For buyers who are planning to live in the property and later apply for permanent residency, these issues can still arise in the early years, so it is worth understanding the cash flow impact ahead of time.
9. How Victorian Property Settlements can assist
As explained by David Dawn, Licensed Conveyancer at Victorian Property Settlements, the key with foreign purchaser rules is to line up the Victorian duty position, the Victorian land tax position and the federal FIRB and vacancy fee position before you commit yourself to a contract.
We can help you:
Check how the foreign purchaser rules under the Duties Act 2000 (Vic) and Land Tax Act 2005 (Vic) apply to your situation
Work with your accountant or migration adviser so that FIRB, duty and land tax are all considered together
Draft contracts for Victorian purchases that properly deal with FIRB conditions and SRO requirements
Coordinate the State Revenue Office forms and settlement process so that duty and any surcharges are correctly assessed.
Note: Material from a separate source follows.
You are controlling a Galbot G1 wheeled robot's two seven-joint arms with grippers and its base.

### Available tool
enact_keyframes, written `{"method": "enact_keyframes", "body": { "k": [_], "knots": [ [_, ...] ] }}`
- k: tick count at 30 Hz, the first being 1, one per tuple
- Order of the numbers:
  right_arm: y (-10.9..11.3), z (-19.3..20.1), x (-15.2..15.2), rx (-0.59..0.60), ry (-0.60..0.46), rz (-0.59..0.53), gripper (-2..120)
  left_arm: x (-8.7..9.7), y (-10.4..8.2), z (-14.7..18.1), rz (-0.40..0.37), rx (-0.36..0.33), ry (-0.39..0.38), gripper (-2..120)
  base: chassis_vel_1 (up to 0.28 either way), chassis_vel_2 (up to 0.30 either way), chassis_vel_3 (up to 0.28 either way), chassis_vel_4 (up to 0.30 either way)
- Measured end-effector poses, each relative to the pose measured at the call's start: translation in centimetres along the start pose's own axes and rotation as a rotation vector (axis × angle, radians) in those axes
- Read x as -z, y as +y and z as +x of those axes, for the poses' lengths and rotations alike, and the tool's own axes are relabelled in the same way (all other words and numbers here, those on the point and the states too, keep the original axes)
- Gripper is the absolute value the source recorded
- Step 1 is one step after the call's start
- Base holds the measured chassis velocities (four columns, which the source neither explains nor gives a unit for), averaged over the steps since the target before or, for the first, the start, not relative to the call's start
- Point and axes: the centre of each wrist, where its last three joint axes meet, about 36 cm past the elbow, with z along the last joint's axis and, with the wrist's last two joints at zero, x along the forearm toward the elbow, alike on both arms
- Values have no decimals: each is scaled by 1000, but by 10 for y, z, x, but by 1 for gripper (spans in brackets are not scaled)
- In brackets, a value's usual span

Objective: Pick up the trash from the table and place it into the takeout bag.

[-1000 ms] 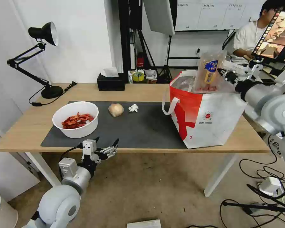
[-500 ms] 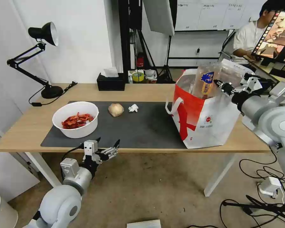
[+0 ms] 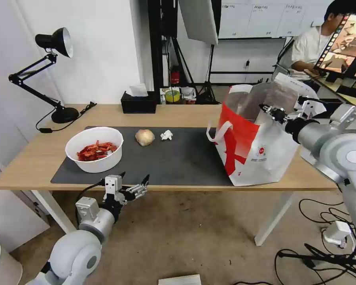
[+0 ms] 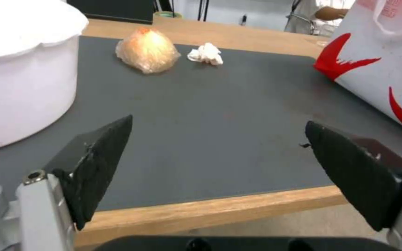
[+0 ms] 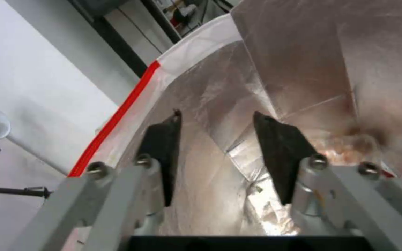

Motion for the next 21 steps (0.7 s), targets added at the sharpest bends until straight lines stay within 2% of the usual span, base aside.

The information on this page is general and does not take into account your specific circumstances. Before acting, you should obtain tailored advice from appropriate professionals, including taxation and migration advisers, about how the Duties Act 2000 (Vic), Land Tax Act 2005 (Vic) and Foreign Acquisitions and Takeovers Act 1975 (Cth) apply to your situation.
If you are thinking about buying in Victoria as a non-resident, you can contact Victorian Property Settlements on 03 9783 0111 or visit www.victorianpropertysettlements.com.au to discuss how we can help you structure your purchase and settle smoothly.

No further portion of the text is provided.